• Exercise directions
Find "Where things were, in" below and begin at its line; stop after the line with "those of right_arm.". Output those lines exactly, without pictures.

• Exercise data
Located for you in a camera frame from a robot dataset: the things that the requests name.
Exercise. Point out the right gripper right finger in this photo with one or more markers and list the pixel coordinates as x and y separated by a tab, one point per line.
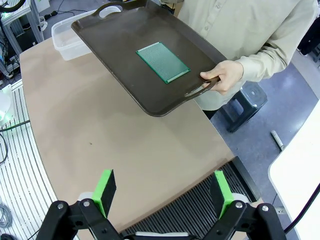
222	195

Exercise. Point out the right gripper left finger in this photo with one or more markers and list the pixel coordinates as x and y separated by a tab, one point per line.
105	195

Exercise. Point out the dark brown serving tray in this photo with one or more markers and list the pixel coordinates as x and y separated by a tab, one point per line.
125	62

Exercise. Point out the green perforated PCB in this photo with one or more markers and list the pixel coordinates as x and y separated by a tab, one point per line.
162	61

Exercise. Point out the person's left forearm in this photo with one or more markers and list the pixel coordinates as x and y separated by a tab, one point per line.
270	57

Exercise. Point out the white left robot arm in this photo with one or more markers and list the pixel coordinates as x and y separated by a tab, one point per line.
3	105

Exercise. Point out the person's left hand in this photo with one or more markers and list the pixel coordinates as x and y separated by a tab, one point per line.
228	75

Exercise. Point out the black slotted PCB rack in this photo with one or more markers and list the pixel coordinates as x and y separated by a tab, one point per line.
190	207

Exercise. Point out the white marker pen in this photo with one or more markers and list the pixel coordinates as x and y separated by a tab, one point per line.
277	140

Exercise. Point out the white table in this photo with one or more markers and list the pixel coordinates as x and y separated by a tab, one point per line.
295	165

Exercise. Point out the black plastic stool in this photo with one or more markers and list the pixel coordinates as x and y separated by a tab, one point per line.
247	107

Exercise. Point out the clear plastic open box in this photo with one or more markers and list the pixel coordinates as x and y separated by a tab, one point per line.
67	42

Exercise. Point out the person in beige shirt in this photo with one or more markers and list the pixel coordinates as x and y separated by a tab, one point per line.
225	27

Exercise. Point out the white ribbed base plate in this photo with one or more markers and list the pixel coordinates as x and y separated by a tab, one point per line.
22	175

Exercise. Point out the aluminium profile frame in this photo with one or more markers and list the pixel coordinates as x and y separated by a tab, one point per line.
15	22

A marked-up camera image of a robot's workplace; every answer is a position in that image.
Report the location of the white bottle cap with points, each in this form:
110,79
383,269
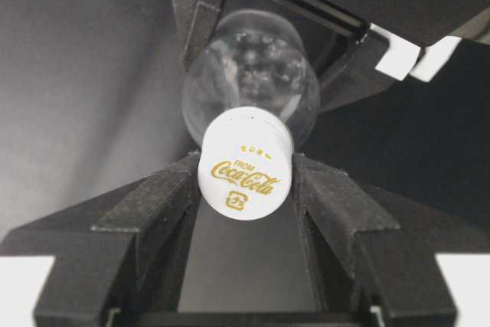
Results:
245,168

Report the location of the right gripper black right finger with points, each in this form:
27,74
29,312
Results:
364,247

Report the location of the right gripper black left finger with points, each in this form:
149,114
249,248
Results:
123,251

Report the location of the clear plastic bottle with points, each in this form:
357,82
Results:
255,58

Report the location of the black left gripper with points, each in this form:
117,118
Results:
381,58

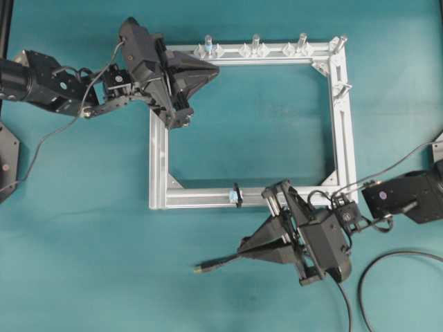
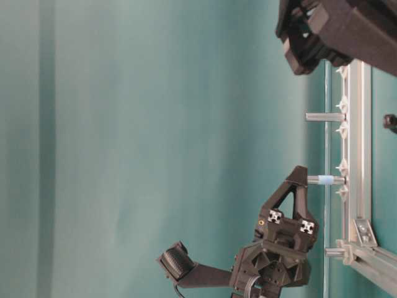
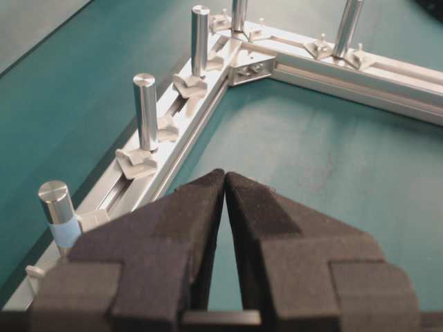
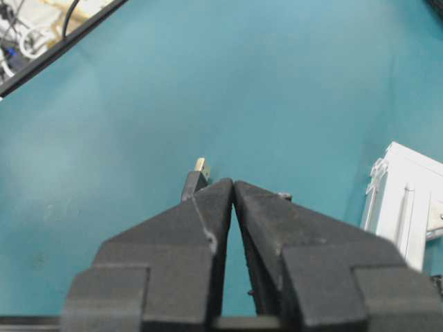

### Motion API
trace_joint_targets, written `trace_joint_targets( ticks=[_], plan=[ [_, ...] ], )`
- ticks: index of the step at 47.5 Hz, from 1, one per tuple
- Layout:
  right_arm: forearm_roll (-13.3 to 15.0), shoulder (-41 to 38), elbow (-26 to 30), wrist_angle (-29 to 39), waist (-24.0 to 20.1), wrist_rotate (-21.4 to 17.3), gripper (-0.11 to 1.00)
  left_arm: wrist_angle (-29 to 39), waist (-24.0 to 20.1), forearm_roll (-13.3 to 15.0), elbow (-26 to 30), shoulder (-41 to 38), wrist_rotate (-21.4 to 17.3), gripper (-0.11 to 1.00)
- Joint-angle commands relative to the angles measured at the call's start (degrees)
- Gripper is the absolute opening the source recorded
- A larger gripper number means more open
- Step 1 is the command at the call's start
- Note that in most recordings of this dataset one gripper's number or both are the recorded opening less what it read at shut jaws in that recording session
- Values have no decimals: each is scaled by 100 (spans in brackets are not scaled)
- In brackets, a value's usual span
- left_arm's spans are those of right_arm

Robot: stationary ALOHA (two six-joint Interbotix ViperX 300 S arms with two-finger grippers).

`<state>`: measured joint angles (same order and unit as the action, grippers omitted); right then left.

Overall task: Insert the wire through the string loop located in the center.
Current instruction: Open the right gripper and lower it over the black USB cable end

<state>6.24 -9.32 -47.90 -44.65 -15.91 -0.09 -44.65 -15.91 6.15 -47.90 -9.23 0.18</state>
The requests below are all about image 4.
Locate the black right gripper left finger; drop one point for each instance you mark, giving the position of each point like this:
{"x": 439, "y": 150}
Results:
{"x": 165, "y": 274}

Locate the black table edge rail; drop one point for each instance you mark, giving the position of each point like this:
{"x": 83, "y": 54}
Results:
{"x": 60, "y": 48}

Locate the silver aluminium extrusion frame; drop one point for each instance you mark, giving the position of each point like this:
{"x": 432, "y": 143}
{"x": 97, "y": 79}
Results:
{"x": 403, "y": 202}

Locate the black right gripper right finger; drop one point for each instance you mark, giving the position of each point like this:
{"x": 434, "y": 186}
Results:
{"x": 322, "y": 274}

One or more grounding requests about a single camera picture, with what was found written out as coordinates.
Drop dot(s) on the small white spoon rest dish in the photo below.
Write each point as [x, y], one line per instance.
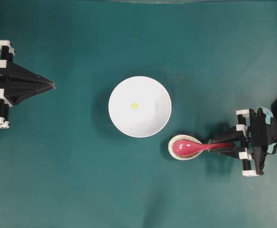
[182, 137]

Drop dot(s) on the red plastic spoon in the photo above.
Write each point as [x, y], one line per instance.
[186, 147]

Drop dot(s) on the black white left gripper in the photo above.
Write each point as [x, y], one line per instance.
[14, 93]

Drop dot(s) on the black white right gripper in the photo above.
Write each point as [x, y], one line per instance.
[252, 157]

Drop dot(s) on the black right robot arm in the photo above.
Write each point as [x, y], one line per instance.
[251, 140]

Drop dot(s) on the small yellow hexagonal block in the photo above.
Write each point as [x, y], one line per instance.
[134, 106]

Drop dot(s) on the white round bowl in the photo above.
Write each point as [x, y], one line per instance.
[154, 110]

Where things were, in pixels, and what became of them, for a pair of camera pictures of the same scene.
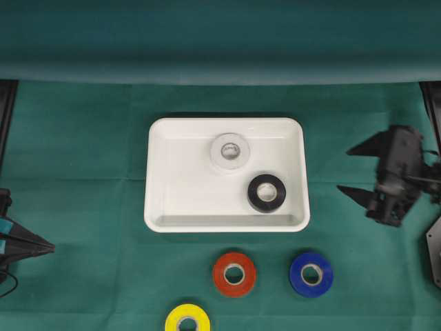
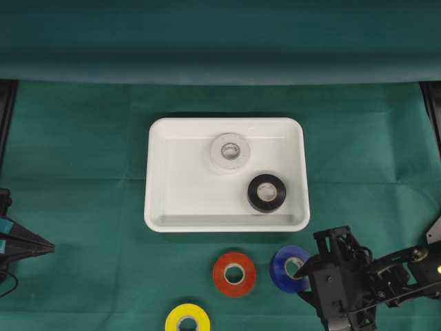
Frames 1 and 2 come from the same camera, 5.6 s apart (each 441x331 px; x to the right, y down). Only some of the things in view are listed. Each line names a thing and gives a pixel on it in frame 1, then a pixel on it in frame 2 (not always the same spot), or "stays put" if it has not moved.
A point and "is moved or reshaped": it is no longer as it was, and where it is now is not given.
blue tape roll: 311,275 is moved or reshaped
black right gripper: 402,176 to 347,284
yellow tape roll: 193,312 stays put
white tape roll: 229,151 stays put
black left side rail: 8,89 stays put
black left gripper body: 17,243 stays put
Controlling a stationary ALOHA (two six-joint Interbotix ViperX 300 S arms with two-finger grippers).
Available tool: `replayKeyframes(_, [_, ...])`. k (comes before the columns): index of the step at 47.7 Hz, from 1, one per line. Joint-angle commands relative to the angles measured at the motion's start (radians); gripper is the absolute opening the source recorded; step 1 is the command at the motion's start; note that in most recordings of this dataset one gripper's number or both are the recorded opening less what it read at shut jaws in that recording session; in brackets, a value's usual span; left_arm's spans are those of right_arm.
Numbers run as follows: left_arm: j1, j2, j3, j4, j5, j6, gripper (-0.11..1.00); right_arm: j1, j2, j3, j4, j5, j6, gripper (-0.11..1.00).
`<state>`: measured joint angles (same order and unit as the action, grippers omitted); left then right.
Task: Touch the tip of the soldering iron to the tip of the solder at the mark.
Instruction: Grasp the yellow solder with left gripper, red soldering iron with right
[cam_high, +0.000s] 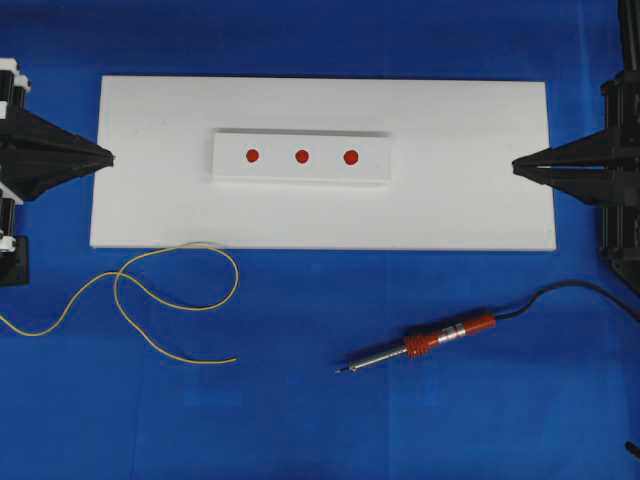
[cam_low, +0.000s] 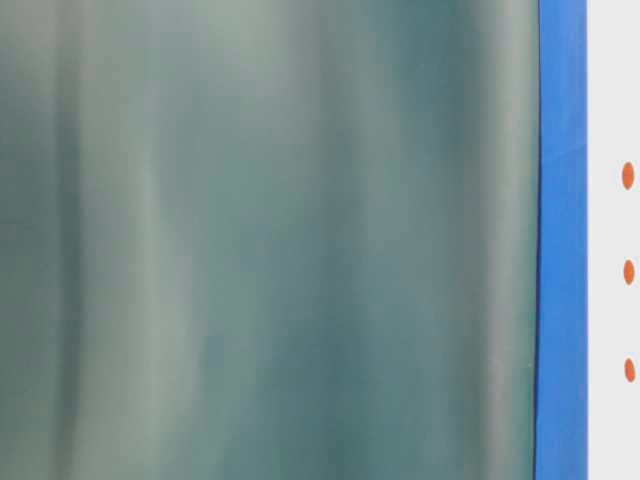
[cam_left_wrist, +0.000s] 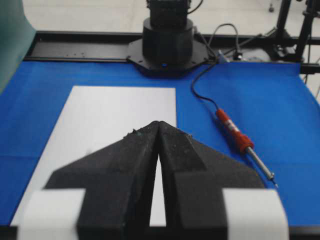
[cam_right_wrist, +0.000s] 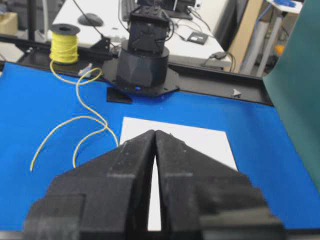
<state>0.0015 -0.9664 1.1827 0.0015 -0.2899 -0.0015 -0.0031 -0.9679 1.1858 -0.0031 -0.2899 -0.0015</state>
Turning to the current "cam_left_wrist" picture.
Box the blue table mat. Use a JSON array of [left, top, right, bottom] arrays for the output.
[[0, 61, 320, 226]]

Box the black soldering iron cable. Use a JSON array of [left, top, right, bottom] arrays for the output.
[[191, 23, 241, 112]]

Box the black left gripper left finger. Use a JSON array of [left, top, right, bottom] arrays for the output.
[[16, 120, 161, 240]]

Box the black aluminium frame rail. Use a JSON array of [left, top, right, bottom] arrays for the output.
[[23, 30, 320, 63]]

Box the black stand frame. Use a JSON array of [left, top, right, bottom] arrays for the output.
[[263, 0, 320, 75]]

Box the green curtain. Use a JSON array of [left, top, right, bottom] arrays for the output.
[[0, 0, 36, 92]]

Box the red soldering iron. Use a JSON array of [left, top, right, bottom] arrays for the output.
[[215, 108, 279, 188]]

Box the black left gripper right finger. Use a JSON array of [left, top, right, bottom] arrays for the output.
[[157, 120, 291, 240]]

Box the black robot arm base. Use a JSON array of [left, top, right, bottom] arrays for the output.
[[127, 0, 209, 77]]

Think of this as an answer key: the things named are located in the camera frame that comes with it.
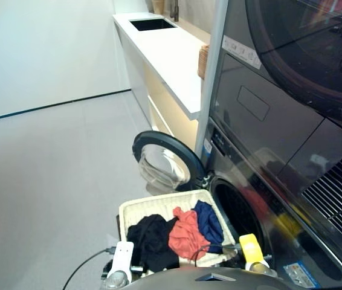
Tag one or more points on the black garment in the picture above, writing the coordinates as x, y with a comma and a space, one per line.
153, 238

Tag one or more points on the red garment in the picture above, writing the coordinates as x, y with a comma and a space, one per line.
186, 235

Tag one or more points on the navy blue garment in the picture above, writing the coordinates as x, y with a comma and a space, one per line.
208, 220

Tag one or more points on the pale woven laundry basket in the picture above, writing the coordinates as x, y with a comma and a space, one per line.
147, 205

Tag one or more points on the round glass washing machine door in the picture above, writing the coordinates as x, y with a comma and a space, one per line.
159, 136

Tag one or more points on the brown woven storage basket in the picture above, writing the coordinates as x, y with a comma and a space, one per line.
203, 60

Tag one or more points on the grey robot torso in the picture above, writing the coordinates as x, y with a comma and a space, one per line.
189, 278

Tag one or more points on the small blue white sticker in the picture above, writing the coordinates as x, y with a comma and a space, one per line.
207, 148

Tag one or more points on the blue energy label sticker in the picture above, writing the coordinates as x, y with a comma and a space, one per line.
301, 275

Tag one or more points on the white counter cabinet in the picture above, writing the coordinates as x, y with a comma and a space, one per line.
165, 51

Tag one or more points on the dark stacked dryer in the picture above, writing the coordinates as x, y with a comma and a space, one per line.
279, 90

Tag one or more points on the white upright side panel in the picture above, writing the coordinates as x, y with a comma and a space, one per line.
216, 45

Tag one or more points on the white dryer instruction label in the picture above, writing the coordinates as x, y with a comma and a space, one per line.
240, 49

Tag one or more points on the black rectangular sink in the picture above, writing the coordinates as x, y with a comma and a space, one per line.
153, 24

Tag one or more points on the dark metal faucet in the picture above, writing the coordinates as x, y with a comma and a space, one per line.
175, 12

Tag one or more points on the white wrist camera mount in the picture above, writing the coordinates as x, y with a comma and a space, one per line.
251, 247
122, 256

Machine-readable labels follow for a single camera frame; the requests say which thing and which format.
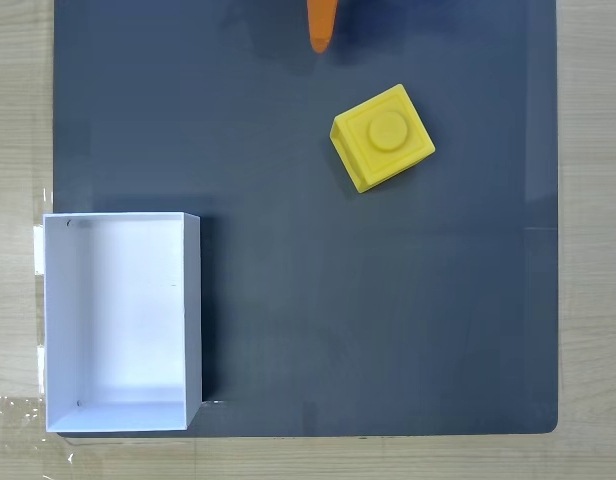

• Solution to the problem
Where things were, in pixels, and what became of them, for a pair of camera pictures of the same scene.
Frames 1 and 2 come from the same camera, 5.6 s apart (each 441x331 px; x to the right, y down). Only some of the things in view are listed. Each line names a thing and gives a pixel on it in frame 1, then a pixel on it in frame 2 (not always the same spot), or "stays put" if it has not moved.
A point and "is moved or reshaped": it is no longer as it was, and where it is now is not given.
blue tape roll: 311,275 is moved or reshaped
black right gripper: 402,176 to 347,284
yellow tape roll: 193,312 stays put
white tape roll: 229,151 stays put
black left side rail: 8,89 stays put
black left gripper body: 17,243 stays put
Controlling a stationary ALOHA (two six-joint Interbotix ViperX 300 S arms with two-finger grippers).
Available tool: `replayKeyframes(_, [_, ...])`. k (comes before the columns): index of the step at 47.7 Hz, from 1, one per line. Joint-angle commands relative to the angles measured at the motion's start (radians); gripper is the absolute opening the source recorded; step 1 is the command at the motion's start; note that in most recordings of this dataset one gripper's number or both are the recorded opening less what it read at shut jaws in that recording session; in brackets, a value's usual span; left_arm's spans are those of right_arm.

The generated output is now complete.